Pour la déclaration d'impôts, vous devez utiliser le formulaire de la déclaration d'impôts sur le revenu (2042). Avec ce régime, le revenu imposable est calculé sur la base du total des recettes avec un abattement de 34 %. Depuis le 1er janvier 2008, le régime micro BNC peut s'appliquer encore les 2 premières années de franchissement de la limite de 27000 euros (attention, ce montant passera à 32000 euros à partir des revenus 2009). Le montant du dépassement n'est pas plafonné, et l'abattement de 34% s'applique sur la totalité des recettes. Maintenant, ça n'est pas parce que votre chiffre d'affaires vous autorise à simplifier votre déclaration en faisant un micro BNC que vous êtes gagnants. Si vous avez eu des frais très importants, notamment parce que c'est votre première année et que vous avez dû acheter du matériel alors que vous avez peu remplacé.
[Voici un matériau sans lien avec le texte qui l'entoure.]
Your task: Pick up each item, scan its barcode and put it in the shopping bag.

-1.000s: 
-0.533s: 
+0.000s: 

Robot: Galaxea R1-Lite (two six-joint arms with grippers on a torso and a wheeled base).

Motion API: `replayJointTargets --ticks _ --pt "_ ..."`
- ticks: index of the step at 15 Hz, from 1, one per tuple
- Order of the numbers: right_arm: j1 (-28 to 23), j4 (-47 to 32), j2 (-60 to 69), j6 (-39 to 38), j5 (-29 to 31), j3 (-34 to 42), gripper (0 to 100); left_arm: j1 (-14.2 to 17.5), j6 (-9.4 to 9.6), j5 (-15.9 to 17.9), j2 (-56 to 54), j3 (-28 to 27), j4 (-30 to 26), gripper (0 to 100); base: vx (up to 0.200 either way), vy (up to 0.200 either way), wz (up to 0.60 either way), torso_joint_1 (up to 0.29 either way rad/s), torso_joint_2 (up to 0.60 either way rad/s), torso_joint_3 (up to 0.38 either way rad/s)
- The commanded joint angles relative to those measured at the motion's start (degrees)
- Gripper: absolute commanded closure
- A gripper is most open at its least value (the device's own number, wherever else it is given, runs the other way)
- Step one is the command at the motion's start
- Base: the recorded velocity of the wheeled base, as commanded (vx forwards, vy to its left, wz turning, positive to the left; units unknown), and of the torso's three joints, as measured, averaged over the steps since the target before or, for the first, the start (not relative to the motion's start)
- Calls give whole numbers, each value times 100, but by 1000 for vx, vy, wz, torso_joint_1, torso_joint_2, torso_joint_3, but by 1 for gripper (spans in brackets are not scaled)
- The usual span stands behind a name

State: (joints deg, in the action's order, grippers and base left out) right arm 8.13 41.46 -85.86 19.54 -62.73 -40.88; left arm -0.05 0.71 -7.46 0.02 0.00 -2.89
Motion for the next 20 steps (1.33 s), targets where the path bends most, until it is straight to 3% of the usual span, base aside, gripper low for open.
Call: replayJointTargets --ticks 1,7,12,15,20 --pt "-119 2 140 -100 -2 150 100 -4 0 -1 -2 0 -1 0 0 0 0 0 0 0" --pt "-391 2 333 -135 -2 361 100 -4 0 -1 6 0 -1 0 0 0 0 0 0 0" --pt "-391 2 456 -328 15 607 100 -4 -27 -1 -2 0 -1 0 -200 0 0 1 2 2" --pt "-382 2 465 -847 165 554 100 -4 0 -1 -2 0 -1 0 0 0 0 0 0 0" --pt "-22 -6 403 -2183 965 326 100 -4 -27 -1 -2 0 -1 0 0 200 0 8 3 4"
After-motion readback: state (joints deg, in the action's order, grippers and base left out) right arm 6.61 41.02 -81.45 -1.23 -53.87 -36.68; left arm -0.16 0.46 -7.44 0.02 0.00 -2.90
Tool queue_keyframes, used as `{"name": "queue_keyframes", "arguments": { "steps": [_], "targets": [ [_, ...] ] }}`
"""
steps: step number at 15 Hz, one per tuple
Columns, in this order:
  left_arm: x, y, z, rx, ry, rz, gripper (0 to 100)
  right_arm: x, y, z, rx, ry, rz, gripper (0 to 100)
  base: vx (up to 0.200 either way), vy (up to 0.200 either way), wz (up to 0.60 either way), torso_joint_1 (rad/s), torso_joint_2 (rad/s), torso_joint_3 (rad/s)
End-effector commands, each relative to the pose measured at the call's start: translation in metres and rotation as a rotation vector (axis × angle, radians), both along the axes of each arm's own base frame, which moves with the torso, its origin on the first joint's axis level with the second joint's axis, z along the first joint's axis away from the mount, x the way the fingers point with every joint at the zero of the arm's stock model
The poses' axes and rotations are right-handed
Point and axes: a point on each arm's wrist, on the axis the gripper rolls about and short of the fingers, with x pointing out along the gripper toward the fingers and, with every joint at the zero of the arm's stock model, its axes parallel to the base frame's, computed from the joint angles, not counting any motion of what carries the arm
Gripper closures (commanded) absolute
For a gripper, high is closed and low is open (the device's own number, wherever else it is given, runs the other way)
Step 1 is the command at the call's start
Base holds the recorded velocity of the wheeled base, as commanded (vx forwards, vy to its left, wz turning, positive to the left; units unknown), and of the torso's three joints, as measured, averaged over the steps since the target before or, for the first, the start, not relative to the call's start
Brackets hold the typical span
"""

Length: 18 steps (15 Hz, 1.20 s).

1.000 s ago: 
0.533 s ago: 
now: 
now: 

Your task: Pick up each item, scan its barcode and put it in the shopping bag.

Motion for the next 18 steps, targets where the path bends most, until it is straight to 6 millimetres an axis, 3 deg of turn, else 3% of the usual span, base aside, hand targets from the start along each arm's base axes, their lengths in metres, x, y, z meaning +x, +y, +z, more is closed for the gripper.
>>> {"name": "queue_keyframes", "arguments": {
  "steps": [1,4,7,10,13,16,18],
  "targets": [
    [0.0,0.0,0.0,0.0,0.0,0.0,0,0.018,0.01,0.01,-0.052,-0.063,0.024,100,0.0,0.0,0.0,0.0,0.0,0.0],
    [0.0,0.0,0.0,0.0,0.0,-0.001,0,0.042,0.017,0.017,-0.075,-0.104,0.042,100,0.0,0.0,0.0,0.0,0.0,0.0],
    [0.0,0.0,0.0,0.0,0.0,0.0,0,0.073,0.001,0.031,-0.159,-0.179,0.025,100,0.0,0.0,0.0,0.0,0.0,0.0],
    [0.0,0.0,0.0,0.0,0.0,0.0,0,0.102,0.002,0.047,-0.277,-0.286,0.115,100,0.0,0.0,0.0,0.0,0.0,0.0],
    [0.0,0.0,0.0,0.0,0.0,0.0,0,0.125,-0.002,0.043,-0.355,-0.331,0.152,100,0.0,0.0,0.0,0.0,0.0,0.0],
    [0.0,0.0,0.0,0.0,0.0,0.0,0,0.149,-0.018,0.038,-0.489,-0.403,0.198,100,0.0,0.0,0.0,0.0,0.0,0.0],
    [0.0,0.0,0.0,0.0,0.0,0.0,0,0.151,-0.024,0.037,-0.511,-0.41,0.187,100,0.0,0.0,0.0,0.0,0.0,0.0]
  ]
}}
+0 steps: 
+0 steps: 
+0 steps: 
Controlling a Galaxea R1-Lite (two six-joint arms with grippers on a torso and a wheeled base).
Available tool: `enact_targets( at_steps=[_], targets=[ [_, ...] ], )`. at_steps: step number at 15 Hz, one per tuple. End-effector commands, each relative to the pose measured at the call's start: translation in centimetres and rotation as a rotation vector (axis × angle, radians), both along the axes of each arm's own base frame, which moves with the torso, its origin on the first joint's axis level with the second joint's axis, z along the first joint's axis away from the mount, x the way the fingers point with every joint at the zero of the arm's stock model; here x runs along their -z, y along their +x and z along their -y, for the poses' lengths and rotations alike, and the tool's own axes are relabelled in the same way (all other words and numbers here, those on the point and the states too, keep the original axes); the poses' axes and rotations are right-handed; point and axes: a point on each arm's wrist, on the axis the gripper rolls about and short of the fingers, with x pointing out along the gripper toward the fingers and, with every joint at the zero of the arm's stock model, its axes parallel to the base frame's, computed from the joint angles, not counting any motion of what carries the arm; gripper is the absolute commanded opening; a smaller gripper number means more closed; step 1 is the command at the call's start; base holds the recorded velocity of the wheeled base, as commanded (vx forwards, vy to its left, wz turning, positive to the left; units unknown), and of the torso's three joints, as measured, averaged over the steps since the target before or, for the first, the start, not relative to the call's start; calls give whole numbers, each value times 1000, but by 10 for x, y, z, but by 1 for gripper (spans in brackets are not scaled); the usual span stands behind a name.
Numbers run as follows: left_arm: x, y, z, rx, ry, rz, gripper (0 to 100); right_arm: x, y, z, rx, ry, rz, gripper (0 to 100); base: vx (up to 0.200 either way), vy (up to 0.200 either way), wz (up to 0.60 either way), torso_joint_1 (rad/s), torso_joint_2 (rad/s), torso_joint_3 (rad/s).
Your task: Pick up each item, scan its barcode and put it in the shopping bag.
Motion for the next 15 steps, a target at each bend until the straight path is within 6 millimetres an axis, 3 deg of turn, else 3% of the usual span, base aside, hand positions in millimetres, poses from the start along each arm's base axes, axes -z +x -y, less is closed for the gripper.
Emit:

Il se peut que votre BNC soit inférieur à 66% de votre chiffre d'affaires. Auquel cas vous avez peut être intérêt à vous donner le mal de faire une déclaration contrôlée pour payer moins de charges et moins d'impôts sur le revenu.
Il s'agit de la déclaration 2035. La «déclaration contrôlée» est celle où vous faites le détail de votre chiffre d'affaires et le détail de vos frais professionnels. Cela permet de calculer très exactement votre bénéfice, ou BNC comme il faut dire. On l'appelle «contrôlée» parce qu'elle demande un contrôle par l'URSSAF qui va éplucher votre déclaration pour voir si les calculs sont bons et éventuellement si tout paraît logique. Elle s'applique quand vous ne pouvez plus bénéficier du régime micro BNC, ou avant si vous en faites la demande si vous estimez que vous êtes perdant en faisant un micro BNC (il suffit de renvoyer la déclaration 2035). Elle est basée sur le principe des recettes et des dépenses. Ce régime est avantageux si vos dépenses sont supérieures à 34% du montant de vos recettes. C'est rarement le cas les premières années de remplacement, où les charges sont peu importantes
L'adhésion à une AGA est vivement conseillée, à partir du moment où vous ne bénéficiez plus du régime micro BNC. En effet, en déclaration contrôlée, il y a une majoration de 25% du bénéfice imposable si vous n'êtes pas adhérent à une AGA. L'état d'esprit de cette contrainte est la suivante. L'AGA se porte garante auprès de l'état que votre déclaration est bonne. L'état peut donc économiser tout le travail de contrôle de votre déclaration. Par contre, si vous n'êtes pas adhérent à une AGA, l'état préférera contrôler votre déclaration par peur qu'elle soit mauvaise. Ce contrôle a un coût que l'état vous fait payer par la majoration de 25%.L'inscription doit se faire avant le 31/05/2008 pour la déclaration 2008. Idem chaque année : avant le 31 mai.L'AGA vous fournit des documents concernant la fiscalité et un livre de recettes et de dépenses pour la tenue de comptabilité.